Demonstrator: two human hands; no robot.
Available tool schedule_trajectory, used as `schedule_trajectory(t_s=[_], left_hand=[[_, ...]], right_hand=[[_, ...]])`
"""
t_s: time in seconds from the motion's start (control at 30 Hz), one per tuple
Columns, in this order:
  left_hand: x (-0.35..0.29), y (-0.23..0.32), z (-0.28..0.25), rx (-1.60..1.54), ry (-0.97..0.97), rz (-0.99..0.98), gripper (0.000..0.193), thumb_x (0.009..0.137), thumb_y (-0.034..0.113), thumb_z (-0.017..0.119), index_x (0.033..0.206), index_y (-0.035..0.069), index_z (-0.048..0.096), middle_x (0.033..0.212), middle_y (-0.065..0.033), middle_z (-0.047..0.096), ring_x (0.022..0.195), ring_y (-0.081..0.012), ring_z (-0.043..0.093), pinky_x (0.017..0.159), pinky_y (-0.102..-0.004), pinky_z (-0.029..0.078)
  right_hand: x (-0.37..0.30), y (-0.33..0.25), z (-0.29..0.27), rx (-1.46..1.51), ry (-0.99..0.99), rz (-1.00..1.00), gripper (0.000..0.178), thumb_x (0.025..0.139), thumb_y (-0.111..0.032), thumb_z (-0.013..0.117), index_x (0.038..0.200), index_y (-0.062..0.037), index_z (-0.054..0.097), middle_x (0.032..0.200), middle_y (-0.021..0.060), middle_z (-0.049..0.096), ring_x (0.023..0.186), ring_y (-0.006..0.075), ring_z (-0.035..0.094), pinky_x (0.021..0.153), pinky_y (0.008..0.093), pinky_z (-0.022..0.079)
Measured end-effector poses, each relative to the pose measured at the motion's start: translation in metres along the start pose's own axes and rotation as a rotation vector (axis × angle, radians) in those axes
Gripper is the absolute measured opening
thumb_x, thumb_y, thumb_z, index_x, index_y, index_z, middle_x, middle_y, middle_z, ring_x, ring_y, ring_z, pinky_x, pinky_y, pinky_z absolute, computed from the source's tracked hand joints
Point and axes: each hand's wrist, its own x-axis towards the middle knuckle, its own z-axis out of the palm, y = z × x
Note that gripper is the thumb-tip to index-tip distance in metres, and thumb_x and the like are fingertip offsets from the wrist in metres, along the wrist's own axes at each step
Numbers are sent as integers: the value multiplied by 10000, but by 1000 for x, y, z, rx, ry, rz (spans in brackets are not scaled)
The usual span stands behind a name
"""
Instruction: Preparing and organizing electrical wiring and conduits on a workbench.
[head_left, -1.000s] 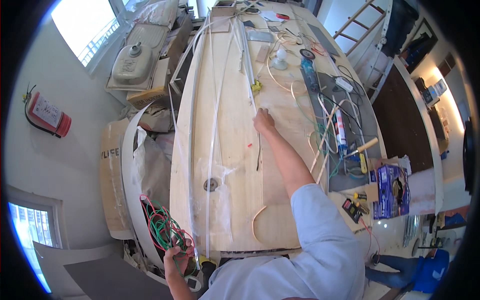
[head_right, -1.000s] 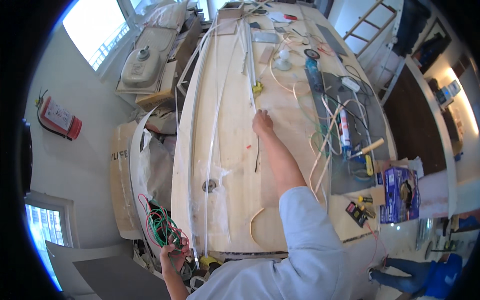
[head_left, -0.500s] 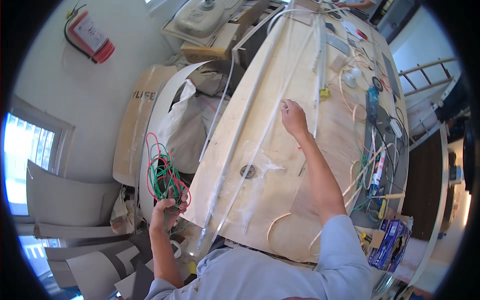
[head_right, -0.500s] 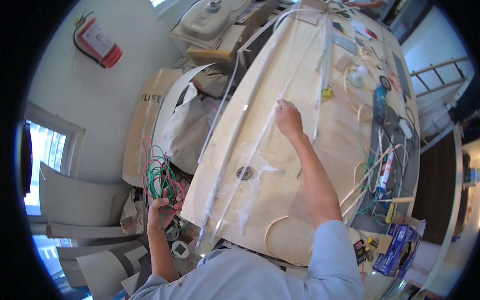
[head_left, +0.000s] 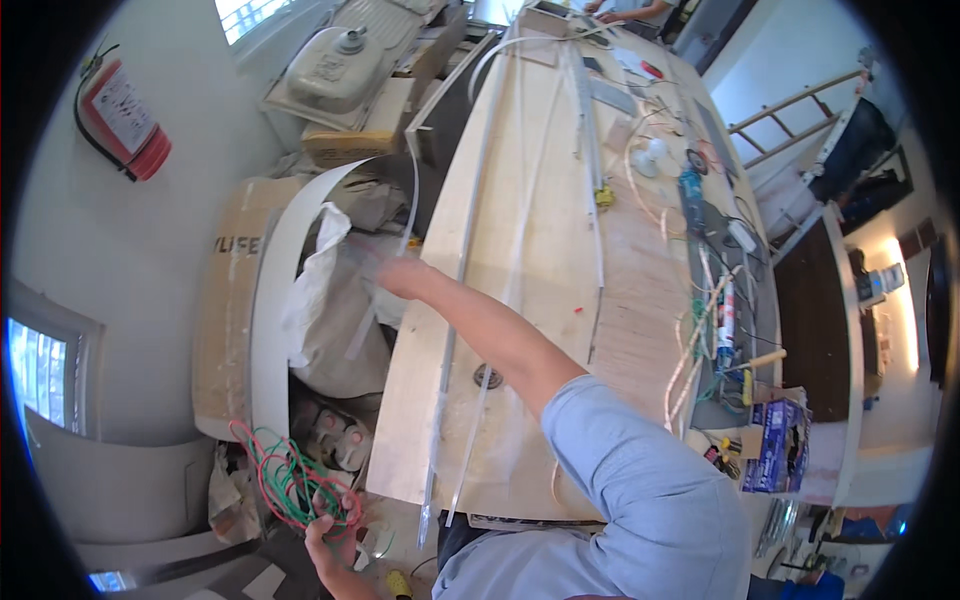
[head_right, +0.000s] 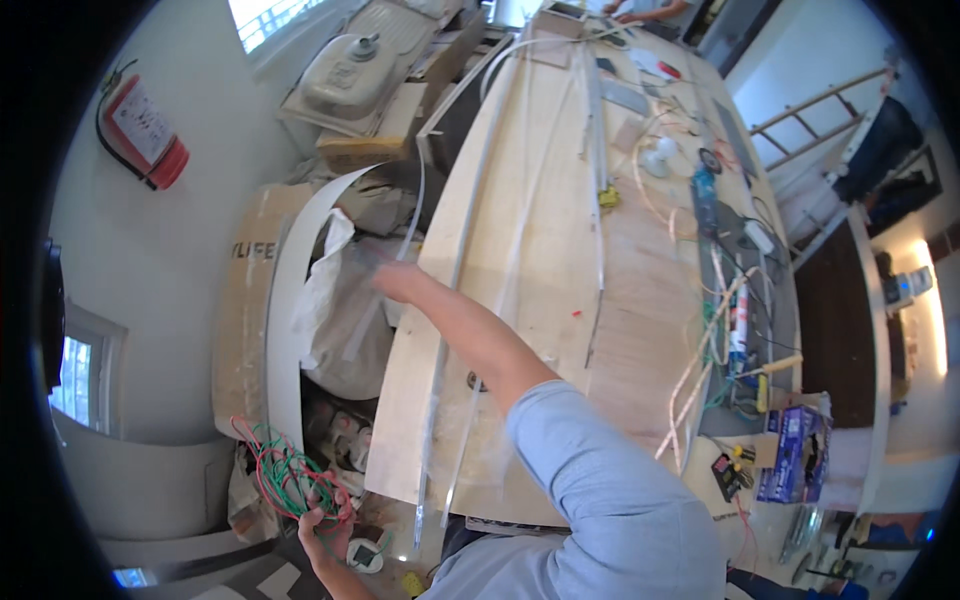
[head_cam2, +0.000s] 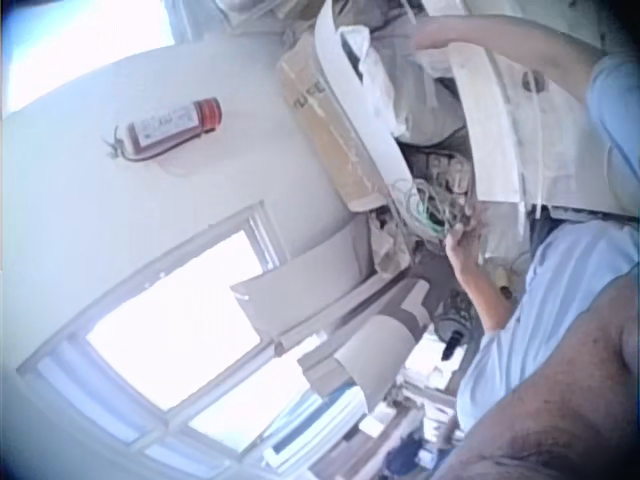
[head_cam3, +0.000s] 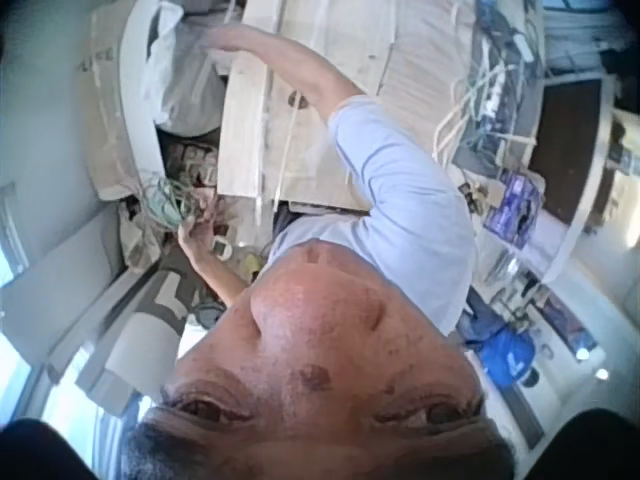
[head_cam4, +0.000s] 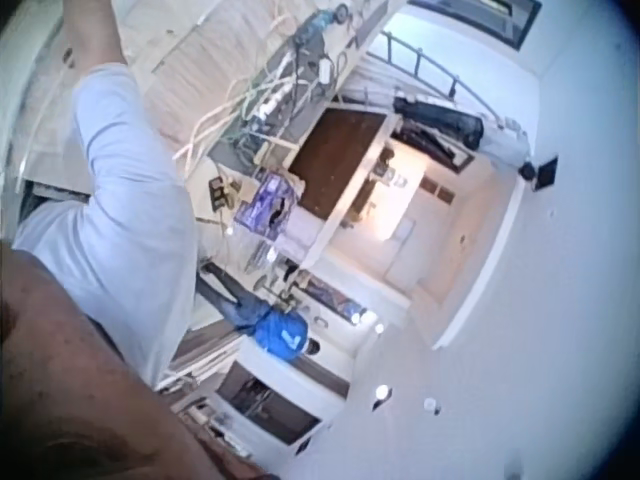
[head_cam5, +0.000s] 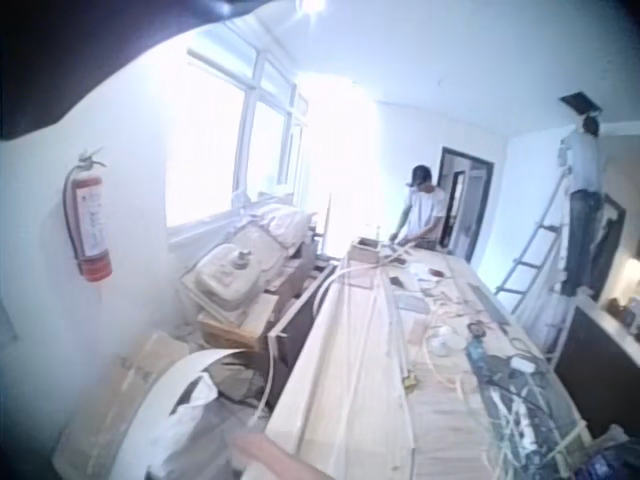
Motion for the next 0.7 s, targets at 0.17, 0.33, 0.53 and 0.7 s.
schedule_trajectory(t_s=[0.17,0.33,0.53,0.7], left_hand=[[18,1,-7,-35,-72,-13,604,651,198,564,1211,18,428,881,-98,492,687,-165,465,584,-274,383],[29,10,14,-16,-184,-1,595,672,164,552,1230,16,410,887,-105,504,690,-174,476,584,-285,396],[23,3,50,99,-215,-26,591,665,168,558,1219,12,426,874,-103,515,693,-180,496,599,-283,413],[10,-8,63,164,-189,-47,605,652,183,563,1219,14,433,860,-101,514,685,-183,496,613,-279,417]], right_hand=[[-118,5,-91,26,1057,-114,267,743,9,560,1004,-42,536,1042,120,583,943,293,595,815,383,499],[-213,0,-111,-36,1300,-20,208,770,-15,533,978,-10,523,1069,140,553,1013,333,570,876,365,483],[-218,54,-31,61,1158,83,218,764,22,490,980,26,513,1133,185,510,1066,354,532,928,388,455],[-203,92,50,228,1039,193,204,757,23,474,956,30,521,1074,192,527,993,349,542,893,377,457]])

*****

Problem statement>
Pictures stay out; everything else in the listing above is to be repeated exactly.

The completed task>
Demonstrator: two human hands; no robot.
Available tool schedule_trajectory, used as `schedule_trajectory(t_s=[_], left_hand=[[_, ...]], right_hand=[[_, ...]])`
"""
t_s: time in seconds from the motion's start (control at 30 Hz), one per tuple
Columns, in this order:
  left_hand: x (-0.35..0.29), y (-0.23..0.32), z (-0.28..0.25), rx (-1.60..1.54), ry (-0.97..0.97), rz (-0.99..0.98), gripper (0.000..0.193), thumb_x (0.009..0.137), thumb_y (-0.034..0.113), thumb_z (-0.017..0.119), index_x (0.033..0.206), index_y (-0.035..0.069), index_z (-0.048..0.096), middle_x (0.033..0.212), middle_y (-0.065..0.033), middle_z (-0.047..0.096), ring_x (0.022..0.195), ring_y (-0.081..0.012), ring_z (-0.043..0.093), pinky_x (0.017..0.159), pinky_y (-0.102..-0.004), pinky_z (-0.029..0.078)
  right_hand: x (-0.37..0.30), y (-0.33..0.25), z (-0.29..0.27), rx (-1.46..1.51), ry (-0.99..0.99), rz (-1.00..1.00), gripper (0.000..0.178), thumb_x (0.025..0.139), thumb_y (-0.111..0.032), thumb_z (-0.013..0.117), index_x (0.038..0.200), index_y (-0.062..0.037), index_z (-0.054..0.097), middle_x (0.032..0.200), middle_y (-0.021..0.060), middle_z (-0.049..0.096), ring_x (0.023..0.186), ring_y (-0.006..0.075), ring_z (-0.035..0.094), pinky_x (0.021..0.153), pinky_y (0.008..0.093), pinky_z (-0.022..0.079)
Measured end-effector poses, each relative to the pose measured at the motion's start: translation in metres along the start pose's own axes and rotation as a rotation vector (axis × angle, radians) in those axes
Gripper is the absolute measured opening
thumb_x, thumb_y, thumb_z, index_x, index_y, index_z, middle_x, middle_y, middle_z, ring_x, ring_y, ring_z, pinky_x, pinky_y, pinky_z absolute, computed from the source's tracked hand joints
Point and axes: each hand's wrist, its own x-axis towards the middle knuckle, its own z-axis out of the palm, y = z × x
Note that gripper is the thumb-tip to index-tip distance in metres, and thumb_x and the like are fingertip offsets from the wrist in metres, along the wrist's own axes at each step
Numbers are sent as integers: the value multiplied by 10000, but by 1000 for x, y, z, rx, ry, rz (spans in brackets are not scaled)
The usual span stands behind a name
"""
Instruction: Preparing and organizing electrical wiring and conduits on a workbench.
[head_left, -1.000s] 
[head_right, -1.000s] 
[head_left, -0.500s] 
[head_right, -0.500s] 
[head_left, +0.000s] 
[head_right, +0.000s] 
[head_cam2, +0.000s] 
[head_cam3, +0.000s] 
[head_cam4, +0.000s] 
[head_cam5, +0.000s] 
Motion for the next 0.7 s, targets at 0.17, 0.33, 0.53 and 0.7 s.
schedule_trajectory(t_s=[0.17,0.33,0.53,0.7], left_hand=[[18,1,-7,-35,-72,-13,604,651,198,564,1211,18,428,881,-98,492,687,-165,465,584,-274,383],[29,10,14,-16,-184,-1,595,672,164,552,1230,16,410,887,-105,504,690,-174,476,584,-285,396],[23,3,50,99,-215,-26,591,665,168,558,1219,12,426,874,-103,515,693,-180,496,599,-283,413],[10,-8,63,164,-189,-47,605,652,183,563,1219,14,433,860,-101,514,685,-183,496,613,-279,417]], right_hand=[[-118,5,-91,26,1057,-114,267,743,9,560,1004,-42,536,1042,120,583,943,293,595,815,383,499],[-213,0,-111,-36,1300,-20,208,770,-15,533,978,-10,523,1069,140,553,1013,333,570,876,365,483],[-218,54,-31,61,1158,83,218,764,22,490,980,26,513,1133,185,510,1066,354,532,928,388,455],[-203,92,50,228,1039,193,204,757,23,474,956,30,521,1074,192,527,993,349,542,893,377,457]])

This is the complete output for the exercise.